Disse Cameron: “Vivemos num país livre onde os jornais tem a liberdade de publicarem o que eles quiserem.”
Nem tanto, pois ele garantiu que, caso o The Guardian não se calasse, acabaria aplicando o D-Notices, que permite ao governo proibir matérias ameaçadoras da segurança nacional.
Como cabe ao governo dizer quando isso acontece, ele poderia simplesmente vetar notícias que o contrariem.
E lá se vai a liberdade de imprensa.
Para evitar um ato que seria uma tragédia numa democracia como a inglesa, o D-Notice só costuma ser aplicado somente em situações excepcionais. Numa guerra, por exemplo.
Segundo Cameron, o país vive um momento assim, sendo que as denúncias de espionagem já o tornaram “menos seguro.” Claro, não provou nada.
Na verdade o que essas denúncias prejudicam é a imagem dos EUA na União Europeia.
Do Reino Unido também pois recentes artigos mostram como os dois países monitoraram as comunicações dos seus bons amigos no Velho Continente.

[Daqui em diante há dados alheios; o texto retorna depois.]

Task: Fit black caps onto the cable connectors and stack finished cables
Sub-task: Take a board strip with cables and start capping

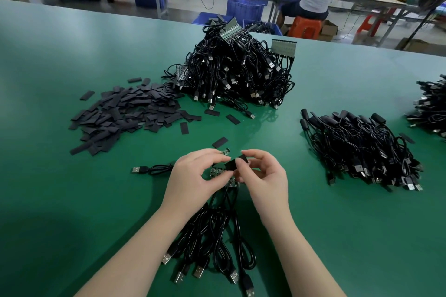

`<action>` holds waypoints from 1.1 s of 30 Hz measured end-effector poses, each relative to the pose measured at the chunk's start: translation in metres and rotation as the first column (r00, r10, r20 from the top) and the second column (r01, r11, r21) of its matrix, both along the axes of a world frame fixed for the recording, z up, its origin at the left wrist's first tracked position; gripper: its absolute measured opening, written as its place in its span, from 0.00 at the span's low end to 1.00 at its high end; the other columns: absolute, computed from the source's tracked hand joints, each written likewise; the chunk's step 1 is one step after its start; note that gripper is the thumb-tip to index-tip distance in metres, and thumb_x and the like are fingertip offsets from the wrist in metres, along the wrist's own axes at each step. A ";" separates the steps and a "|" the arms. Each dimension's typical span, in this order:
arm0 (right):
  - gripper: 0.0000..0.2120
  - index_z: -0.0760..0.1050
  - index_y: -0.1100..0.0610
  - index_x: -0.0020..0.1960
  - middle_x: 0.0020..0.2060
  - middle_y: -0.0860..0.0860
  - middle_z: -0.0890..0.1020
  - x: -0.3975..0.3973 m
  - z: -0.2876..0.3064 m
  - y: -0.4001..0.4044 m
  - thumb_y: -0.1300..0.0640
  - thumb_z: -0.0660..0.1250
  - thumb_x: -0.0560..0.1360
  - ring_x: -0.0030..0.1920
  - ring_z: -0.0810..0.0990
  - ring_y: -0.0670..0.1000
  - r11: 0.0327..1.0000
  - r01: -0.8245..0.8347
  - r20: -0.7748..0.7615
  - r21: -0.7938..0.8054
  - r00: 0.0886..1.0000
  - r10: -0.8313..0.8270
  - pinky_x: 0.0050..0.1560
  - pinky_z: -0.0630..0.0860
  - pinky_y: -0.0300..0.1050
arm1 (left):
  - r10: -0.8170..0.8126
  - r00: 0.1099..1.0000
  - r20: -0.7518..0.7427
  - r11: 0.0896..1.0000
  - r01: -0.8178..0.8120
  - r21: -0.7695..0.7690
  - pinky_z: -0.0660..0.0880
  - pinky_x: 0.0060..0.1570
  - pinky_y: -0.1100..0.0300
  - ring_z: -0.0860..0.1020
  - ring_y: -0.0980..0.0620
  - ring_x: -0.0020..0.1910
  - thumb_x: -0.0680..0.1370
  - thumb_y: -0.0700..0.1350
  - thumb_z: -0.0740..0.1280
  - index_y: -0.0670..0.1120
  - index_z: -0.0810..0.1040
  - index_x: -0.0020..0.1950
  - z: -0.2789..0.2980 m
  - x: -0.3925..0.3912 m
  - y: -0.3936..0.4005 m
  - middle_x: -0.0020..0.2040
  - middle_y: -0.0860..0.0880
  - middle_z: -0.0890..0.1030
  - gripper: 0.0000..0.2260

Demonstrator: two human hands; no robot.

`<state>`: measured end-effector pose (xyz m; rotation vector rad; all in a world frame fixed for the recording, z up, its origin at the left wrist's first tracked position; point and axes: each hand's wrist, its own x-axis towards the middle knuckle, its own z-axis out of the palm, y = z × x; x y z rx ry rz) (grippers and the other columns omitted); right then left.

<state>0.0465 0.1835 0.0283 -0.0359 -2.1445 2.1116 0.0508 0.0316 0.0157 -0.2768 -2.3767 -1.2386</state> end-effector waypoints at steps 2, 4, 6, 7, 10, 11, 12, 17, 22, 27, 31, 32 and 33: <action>0.11 0.81 0.43 0.44 0.37 0.51 0.84 0.000 0.000 0.001 0.60 0.73 0.74 0.39 0.84 0.53 1.000 -0.013 0.007 -0.026 1.000 0.014 0.41 0.81 0.41 | 0.012 1.000 -0.007 1.000 -0.012 -0.014 0.73 0.62 0.55 0.74 0.68 0.58 0.70 0.47 0.77 0.56 0.84 0.52 -0.001 0.000 -0.001 0.51 0.70 0.76 0.12; 0.10 0.81 0.45 0.45 0.37 0.52 0.84 0.000 0.000 0.001 0.61 0.73 0.74 0.40 0.85 0.54 0.996 -0.026 0.016 -0.081 1.000 0.027 0.41 0.81 0.40 | 0.020 1.000 -0.006 1.000 -0.020 -0.019 0.72 0.62 0.56 0.74 0.68 0.58 0.71 0.47 0.77 0.56 0.84 0.53 -0.002 0.000 -0.001 0.52 0.71 0.76 0.12; 0.09 0.82 0.48 0.46 0.35 0.50 0.83 -0.001 0.000 0.003 0.62 0.72 0.75 0.40 0.85 0.54 0.991 -0.031 0.025 -0.133 0.999 0.034 0.41 0.80 0.39 | 0.027 1.000 0.005 0.999 -0.027 -0.021 0.71 0.63 0.59 0.73 0.68 0.59 0.71 0.49 0.76 0.57 0.84 0.54 -0.002 -0.001 -0.001 0.52 0.71 0.76 0.12; 0.09 0.82 0.48 0.47 0.34 0.49 0.83 -0.001 -0.001 0.004 0.63 0.72 0.75 0.40 0.85 0.54 0.988 -0.036 0.027 -0.148 0.999 0.041 0.41 0.79 0.38 | 0.029 1.000 0.010 0.999 -0.029 -0.020 0.71 0.63 0.60 0.73 0.68 0.59 0.71 0.50 0.75 0.58 0.84 0.54 -0.001 -0.001 -0.001 0.52 0.70 0.76 0.12; 0.11 0.83 0.48 0.51 0.34 0.47 0.81 -0.002 -0.001 0.007 0.63 0.72 0.76 0.40 0.84 0.51 0.978 -0.119 0.008 -0.172 0.992 0.122 0.43 0.79 0.37 | 0.031 1.000 0.008 0.999 -0.030 -0.015 0.70 0.61 0.66 0.74 0.69 0.58 0.72 0.49 0.75 0.57 0.84 0.54 -0.002 -0.002 -0.001 0.51 0.71 0.77 0.11; 0.12 0.83 0.47 0.52 0.35 0.47 0.81 -0.002 0.000 0.007 0.64 0.72 0.76 0.39 0.83 0.49 0.973 -0.164 -0.007 -0.166 0.986 0.165 0.45 0.79 0.37 | 0.028 1.000 0.004 1.000 -0.028 -0.010 0.70 0.60 0.68 0.74 0.69 0.57 0.73 0.47 0.75 0.57 0.84 0.54 -0.002 -0.002 -0.002 0.51 0.71 0.76 0.11; 0.13 0.84 0.46 0.53 0.36 0.48 0.81 -0.002 0.000 0.008 0.63 0.72 0.75 0.40 0.82 0.48 0.969 -0.201 -0.018 -0.140 0.979 0.201 0.46 0.79 0.38 | 0.024 1.000 0.001 1.000 -0.024 -0.002 0.69 0.59 0.71 0.74 0.70 0.57 0.73 0.46 0.75 0.57 0.84 0.54 -0.002 -0.002 -0.003 0.51 0.72 0.76 0.12; 0.15 0.82 0.46 0.53 0.40 0.48 0.85 -0.003 0.002 0.011 0.65 0.74 0.73 0.42 0.83 0.44 0.968 -0.250 -0.047 -0.008 0.967 0.250 0.47 0.77 0.34 | -0.016 1.000 0.000 1.000 0.016 -0.008 0.66 0.57 0.77 0.73 0.72 0.55 0.74 0.48 0.73 0.54 0.83 0.55 -0.001 -0.003 -0.005 0.51 0.73 0.75 0.10; 0.15 0.83 0.48 0.51 0.43 0.52 0.87 -0.002 0.004 0.013 0.66 0.73 0.73 0.44 0.84 0.44 0.969 -0.245 -0.064 0.031 0.967 0.247 0.48 0.78 0.35 | -0.056 0.998 0.028 0.998 0.056 -0.015 0.69 0.58 0.73 0.75 0.68 0.56 0.73 0.50 0.70 0.55 0.84 0.54 -0.001 -0.003 -0.002 0.51 0.70 0.78 0.10; 0.12 0.84 0.49 0.46 0.42 0.44 0.87 -0.003 0.004 0.013 0.67 0.74 0.72 0.45 0.85 0.41 0.984 -0.172 -0.080 0.033 0.981 0.175 0.46 0.77 0.30 | -0.091 0.996 0.022 0.996 0.091 0.006 0.70 0.58 0.71 0.77 0.67 0.55 0.74 0.49 0.72 0.55 0.84 0.53 -0.001 -0.002 0.000 0.50 0.70 0.79 0.09; 0.12 0.85 0.47 0.39 0.40 0.47 0.87 -0.007 0.002 0.016 0.64 0.75 0.72 0.43 0.85 0.43 0.997 -0.072 -0.041 -0.030 0.997 0.070 0.45 0.78 0.33 | -0.065 0.997 0.046 0.998 0.064 0.031 0.69 0.56 0.74 0.77 0.67 0.54 0.74 0.44 0.74 0.58 0.85 0.50 -0.002 -0.002 -0.002 0.46 0.74 0.78 0.09; 0.12 0.85 0.47 0.38 0.40 0.47 0.87 -0.007 0.002 0.016 0.64 0.75 0.72 0.42 0.85 0.44 0.998 -0.048 -0.034 -0.037 0.998 0.046 0.45 0.79 0.35 | -0.063 0.997 0.053 0.998 0.061 0.032 0.70 0.56 0.74 0.78 0.66 0.54 0.74 0.43 0.74 0.59 0.85 0.48 -0.002 -0.002 -0.002 0.46 0.74 0.79 0.09; 0.11 0.85 0.47 0.38 0.40 0.48 0.87 -0.008 0.001 0.017 0.63 0.75 0.72 0.41 0.85 0.45 0.999 -0.027 -0.032 -0.044 0.999 0.026 0.45 0.79 0.35 | -0.060 0.996 0.063 0.998 0.058 0.034 0.70 0.55 0.74 0.78 0.66 0.53 0.74 0.43 0.74 0.61 0.84 0.46 -0.002 -0.002 -0.002 0.47 0.72 0.80 0.10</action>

Não é de hoje que o governo de Londres atua como um verdadeiro agente da Casa Branca, infiltrado na Comunidade Europeia.
Por pensar assim, o general de Gaulle, quando presidente da França, vetou duas vezes a integração do Reino Unido na chamada Comunidade Econômica Europeia (antecessora da Europa Unida).
Justificou-se, dizendo que permitir a entrada do Reino Unido seria o mesmo que permitir a entrada dos EUA e as consequências seriam “uma comunidade atlântica colossal, dependente e liderada pela América, que logo absorveria a comunidade europeia.”
Bem, esta fase ainda não chegou. Talvez mesmo nem chegue.
Mas meio caminho já foi percorrido.
Após de Gaulle, em muitos eventos, o Reino Unido aceitou a liderança yankee e influenciou outros países europeus nesse sentido.
Quando Bush resolveu invadir o Iraque, convocou Tony Blair para apoiá-lo numa guerra ilegal e injusta. E Blair, como primeiro-ministro do Reino Unido na época, topou co- patrocinar aquela farsa cruel, que tantas destruições e mortes causou aos iraquianos.
Até ajudou a convencer Aznar da Espanha, um dos 28 integrantes da Europa Unida, a aderir, contra a opinião do seu próprio povo.
Mais recentemente, o Reino Unido pressionou seus aliados europeus a suspenderem a proibição do envio de armas para a revolução da Síria, país que nunca ameaçou a Europa.
E, quando Obama quis bombardear Damasco, por ter o governo supostamente usado bombas químicas (sem haver provas disso), Cameron aprovou com entusiasmo.
E foi além.
Por sua ordem, o estado maior chegou a planejar a participação militar inglesa no ataque americano.
Felizmente o Parlamento cortou esse barato, pensando nos desejos do seu povo, não da Casa Branca.
Essa inversão de papéis, com o Reino Unido seguindo os EUA – sua ex- colônia- se intensificou durante o governo conservador de Margareth Thatcher. Mesmo com os dois trabalhistas que a sucederam no cargo de primeiro-ministro, não houve mudanças.
O que está mudando é a posição dos outros países da Europa diante da hegemonia americana.
Não digo que eles irão se desvincular totalmente, formar um bloco à parte.
Especialmente a partir do reconhecimento da Palestina pela ONU, quando seus países foram favoráveis ou neutros, contra a posição americana, a Europa Unida tem a divergido da Casa Branca em várias questões pontuais.
Nas negociações de paz na Palestina e na discussão dos acordos nucleares com o Irã, por exemplo, as posições europeias são claramente mais flexíveis do que as da Casa Branca, fortemente influenciadas por Telaviv.
Durante os longos anos da guerra fria, a Europa acostumou-se a ver nos EUA seu defensor diante da ameaça expansionista da União Soviética.
Esta confiança foi profundamente abalada, senão perdida, com o episódio da revelação da espionagem americana.
“Não é coisa de aliados e amigos”, disse Ângela Merkel.
Certamente, o dócil Reino Unido, do primeiro-ministro Cameron, estará a postos para tentar frustrar qualquer nova rebeldia dos europeus.
No entanto, não importa o que acontecer, nada mais será como antes.